Chinese philosopher (4th century BCE)

Zhuang Zhou (/ˌdʒwɑːŋ ˈdʒoʊ/, /ˌdʒwæŋ/), honorifically often known as Zhuangzi (/dʒwɑːŋdzʌ/), was an influential Chinese philosopher who lived around the 4th century BCE during the Warring States period, a period of great development in Chinese philosophy, the Hundred Schools of Thought. He is credited with writing—in part or in whole—a work known by his name, the Zhuangzi, which is one of two foundational texts of Taoism, alongside the Tao Te Ching.

== Life ==

The only account of the life of Zhuangzi is a brief sketch in chapter 63 of Sima Qian's Records of the Grand Historian, and most of the information it contains seems to have simply been drawn from anecdotes in the Zhuangzi itself. In Sima's biography, he is described as a minor official from the town of Meng (in modern Anhui) in the state of Song, living in the time of King Hui of Liang and King Xuan of Qi (late fourth century BC). Sima Qian writes that Zhuangzi was especially influenced by Laozi, and that he turned down a job offer from King Wei of Chu, because he valued his personal freedom.

His existence has been questioned by Russell Kirkland, who asserts that "there is no reliable historical data at all" for Zhuang Zhou, and that most of the available information on the Zhuangzi comes from its third-century commentator, Guo Xiang.

== Writings ==

Zhuangzi is traditionally credited as the author of at least part of the work bearing his name, the Zhuangzi. This work, in its current shape consisting of 33 chapters, is traditionally divided into three parts: the first, known as the "Inner Chapters", consists of the first seven chapters; the second, known as the "Outer Chapters", consist of the next 15 chapters; the last, known as the "Mixed Chapters", consist of the remaining 11 chapters. The meaning of these three names is disputed: according to Guo Xiang, the "Inner Chapters" were written by Zhuangzi, the "Outer Chapters" written by his disciples, and the "Mixed Chapters" by other hands; the other interpretation is that the names refer to the origin of the titles of the chapters—the "Inner Chapters" take their titles from phrases inside the chapter, the "Outer Chapters" from the opening words of the chapters, and the "Mixed Chapters" from a mixture of these two sources.

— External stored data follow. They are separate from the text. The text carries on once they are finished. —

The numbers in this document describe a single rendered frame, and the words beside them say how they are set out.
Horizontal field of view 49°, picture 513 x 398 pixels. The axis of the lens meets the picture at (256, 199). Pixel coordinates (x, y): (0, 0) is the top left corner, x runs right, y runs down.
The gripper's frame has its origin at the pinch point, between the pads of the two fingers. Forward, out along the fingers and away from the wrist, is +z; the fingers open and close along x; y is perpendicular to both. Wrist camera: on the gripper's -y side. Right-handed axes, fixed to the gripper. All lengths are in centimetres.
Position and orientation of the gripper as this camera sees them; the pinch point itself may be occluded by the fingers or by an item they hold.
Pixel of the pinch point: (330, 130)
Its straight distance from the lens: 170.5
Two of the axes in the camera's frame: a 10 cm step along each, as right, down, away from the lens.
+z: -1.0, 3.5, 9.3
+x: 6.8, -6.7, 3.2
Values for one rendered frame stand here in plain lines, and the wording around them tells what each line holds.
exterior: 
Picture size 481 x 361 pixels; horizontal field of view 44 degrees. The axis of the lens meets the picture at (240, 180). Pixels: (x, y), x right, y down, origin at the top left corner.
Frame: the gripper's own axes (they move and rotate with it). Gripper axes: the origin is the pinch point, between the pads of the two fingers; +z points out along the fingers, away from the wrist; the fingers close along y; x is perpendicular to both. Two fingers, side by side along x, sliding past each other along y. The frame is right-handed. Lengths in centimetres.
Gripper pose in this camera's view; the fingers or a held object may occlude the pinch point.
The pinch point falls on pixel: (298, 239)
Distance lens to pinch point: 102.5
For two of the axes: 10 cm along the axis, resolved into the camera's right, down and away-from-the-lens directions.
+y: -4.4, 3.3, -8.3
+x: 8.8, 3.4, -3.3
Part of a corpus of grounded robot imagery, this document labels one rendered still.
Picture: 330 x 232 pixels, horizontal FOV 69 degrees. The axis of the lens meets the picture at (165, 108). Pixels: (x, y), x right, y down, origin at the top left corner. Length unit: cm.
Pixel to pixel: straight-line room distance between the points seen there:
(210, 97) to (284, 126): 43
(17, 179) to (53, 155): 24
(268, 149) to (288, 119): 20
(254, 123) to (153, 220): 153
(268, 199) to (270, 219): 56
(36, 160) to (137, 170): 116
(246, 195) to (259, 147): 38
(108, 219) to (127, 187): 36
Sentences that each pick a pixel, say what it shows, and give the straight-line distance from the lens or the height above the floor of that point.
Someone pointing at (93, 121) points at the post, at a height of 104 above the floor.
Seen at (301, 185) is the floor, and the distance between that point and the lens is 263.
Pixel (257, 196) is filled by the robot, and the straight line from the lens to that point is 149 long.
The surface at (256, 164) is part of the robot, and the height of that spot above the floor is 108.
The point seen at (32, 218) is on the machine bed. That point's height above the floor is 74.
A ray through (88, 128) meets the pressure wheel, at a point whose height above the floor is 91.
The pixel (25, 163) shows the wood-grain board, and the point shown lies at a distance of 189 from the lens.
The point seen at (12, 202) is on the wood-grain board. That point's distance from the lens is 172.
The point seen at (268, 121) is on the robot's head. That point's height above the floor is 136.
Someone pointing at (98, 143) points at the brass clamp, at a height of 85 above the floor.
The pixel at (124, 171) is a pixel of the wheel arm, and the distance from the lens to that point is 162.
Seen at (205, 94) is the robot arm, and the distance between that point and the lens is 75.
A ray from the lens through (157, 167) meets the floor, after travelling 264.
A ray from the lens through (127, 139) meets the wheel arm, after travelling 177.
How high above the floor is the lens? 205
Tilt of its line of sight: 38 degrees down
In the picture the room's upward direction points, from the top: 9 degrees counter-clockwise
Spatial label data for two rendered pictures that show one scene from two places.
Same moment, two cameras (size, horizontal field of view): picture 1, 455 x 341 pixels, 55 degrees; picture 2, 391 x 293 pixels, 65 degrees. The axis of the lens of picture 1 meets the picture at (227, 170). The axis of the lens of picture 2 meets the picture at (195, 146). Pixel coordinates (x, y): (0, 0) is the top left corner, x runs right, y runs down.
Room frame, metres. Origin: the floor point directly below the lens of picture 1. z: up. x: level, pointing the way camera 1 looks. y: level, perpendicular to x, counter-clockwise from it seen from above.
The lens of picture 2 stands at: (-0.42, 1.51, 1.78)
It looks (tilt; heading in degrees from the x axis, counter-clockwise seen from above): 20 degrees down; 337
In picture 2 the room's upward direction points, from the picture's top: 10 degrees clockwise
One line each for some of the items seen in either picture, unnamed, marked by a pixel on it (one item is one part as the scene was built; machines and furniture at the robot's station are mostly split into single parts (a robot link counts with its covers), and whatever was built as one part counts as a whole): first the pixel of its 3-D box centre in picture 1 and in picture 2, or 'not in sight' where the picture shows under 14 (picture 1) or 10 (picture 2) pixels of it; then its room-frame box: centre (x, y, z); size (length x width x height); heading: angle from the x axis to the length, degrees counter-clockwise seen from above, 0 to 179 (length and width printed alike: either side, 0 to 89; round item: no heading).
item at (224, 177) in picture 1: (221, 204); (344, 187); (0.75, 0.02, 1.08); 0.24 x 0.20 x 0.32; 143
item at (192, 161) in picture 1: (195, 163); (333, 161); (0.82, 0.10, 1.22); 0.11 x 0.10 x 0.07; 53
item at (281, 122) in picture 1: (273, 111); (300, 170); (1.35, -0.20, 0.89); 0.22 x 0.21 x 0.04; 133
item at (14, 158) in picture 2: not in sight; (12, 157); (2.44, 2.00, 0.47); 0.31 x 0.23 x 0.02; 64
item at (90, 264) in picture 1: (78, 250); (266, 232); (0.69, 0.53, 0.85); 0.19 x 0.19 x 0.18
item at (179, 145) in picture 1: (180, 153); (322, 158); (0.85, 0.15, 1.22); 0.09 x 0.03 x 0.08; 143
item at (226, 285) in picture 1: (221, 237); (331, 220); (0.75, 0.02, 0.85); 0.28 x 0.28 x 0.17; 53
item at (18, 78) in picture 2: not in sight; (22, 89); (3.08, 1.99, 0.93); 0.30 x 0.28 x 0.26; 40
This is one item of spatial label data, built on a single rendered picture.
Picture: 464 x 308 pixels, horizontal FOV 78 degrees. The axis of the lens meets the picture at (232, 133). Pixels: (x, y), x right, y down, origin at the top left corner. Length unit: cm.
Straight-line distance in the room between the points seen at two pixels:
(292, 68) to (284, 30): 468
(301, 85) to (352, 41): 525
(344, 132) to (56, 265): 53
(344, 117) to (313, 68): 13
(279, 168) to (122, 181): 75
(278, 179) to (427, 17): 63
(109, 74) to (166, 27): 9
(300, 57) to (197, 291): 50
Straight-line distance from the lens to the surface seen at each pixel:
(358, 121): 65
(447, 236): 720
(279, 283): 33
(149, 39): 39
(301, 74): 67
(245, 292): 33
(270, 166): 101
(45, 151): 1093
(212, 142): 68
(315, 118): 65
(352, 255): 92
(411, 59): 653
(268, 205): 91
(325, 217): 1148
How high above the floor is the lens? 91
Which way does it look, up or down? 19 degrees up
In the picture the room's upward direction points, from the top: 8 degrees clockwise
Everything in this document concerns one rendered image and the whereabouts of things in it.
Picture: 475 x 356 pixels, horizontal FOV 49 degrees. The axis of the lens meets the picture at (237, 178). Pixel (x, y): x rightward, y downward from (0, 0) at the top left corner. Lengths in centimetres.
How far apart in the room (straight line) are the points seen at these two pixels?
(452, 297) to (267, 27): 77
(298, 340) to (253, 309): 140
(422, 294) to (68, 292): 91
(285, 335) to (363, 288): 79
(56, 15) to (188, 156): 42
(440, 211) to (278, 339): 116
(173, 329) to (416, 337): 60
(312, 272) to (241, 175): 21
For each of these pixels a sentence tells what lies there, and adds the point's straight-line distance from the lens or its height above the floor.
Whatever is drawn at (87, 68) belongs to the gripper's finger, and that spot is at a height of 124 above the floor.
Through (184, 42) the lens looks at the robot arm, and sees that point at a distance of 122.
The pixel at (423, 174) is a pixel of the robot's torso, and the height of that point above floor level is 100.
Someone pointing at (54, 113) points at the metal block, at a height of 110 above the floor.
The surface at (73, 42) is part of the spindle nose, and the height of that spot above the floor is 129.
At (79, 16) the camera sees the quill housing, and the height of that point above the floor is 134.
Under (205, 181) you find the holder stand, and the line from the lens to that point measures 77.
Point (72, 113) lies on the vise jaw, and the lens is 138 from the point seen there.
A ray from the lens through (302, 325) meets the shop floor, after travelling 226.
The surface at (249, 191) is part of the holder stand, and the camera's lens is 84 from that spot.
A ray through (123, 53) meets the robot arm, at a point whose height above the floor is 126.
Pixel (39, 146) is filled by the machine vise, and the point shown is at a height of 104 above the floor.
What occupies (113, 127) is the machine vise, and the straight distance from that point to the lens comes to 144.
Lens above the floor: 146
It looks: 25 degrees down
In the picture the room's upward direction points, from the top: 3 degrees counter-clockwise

Further study of the text does not provide a clear choice between these alternatives. On the one side, as Martin Palmer points out in the introduction to his translation, two of the three chapters Sima Qian cited in his biography of Zhuangzi, come from the "Outer Chapters" and the third from the "Mixed Chapters". "Neither of these are allowed as authentic Chuang Tzu chapters by certain purists, yet they breathe the very spirit of Chuang Tzu just as much as, for example, the famous 'butterfly passage' of chapter 2." This passage encapsulates Zhuangzi's radical questioning of reality and identity. As noted in La Pléiade's edition of "Taoist Philosophies Volume I", its placement at the end of the chapter is noteworthy, given that the tension between dream and reality is introduced earlier (e.g., sections 49–50) and revisited elsewhere in the text (e.g., Chapter 6, 21). The passage emphasises the Zhuangzian solipsistic dilemma: existence is confined to the present moment of self-awareness, yet the self is paradoxically a flux of identities—perceived as fragmented by others but synthesized into a cohesive, multiform, and multitemporal whole.

On the other hand, chapter 33 has been often considered as intrusive, being a survey of the major movements during the "Hundred Schools of Thought" with an emphasis on the philosophy of Hui Shi. Further, A. C. Graham and other critics have subjected the text to a stylistic analysis and identified four strains of thought in the book: a) the ideas of Zhuangzi or his disciples; b) a "primitivist" strain of thinking similar to Laozi in chapters 8–10 and the first half of chapter 11; c) a strain very strongly represented in chapters 28–31 which is attributed to the philosophy of Yang Zhu; and d) a fourth strain which may be related to the philosophical school of Huang-Lao. In this spirit, Martin Palmer wrote that "trying to read Chuang Tzu sequentially is a mistake. The text is a collection, not a developing argument."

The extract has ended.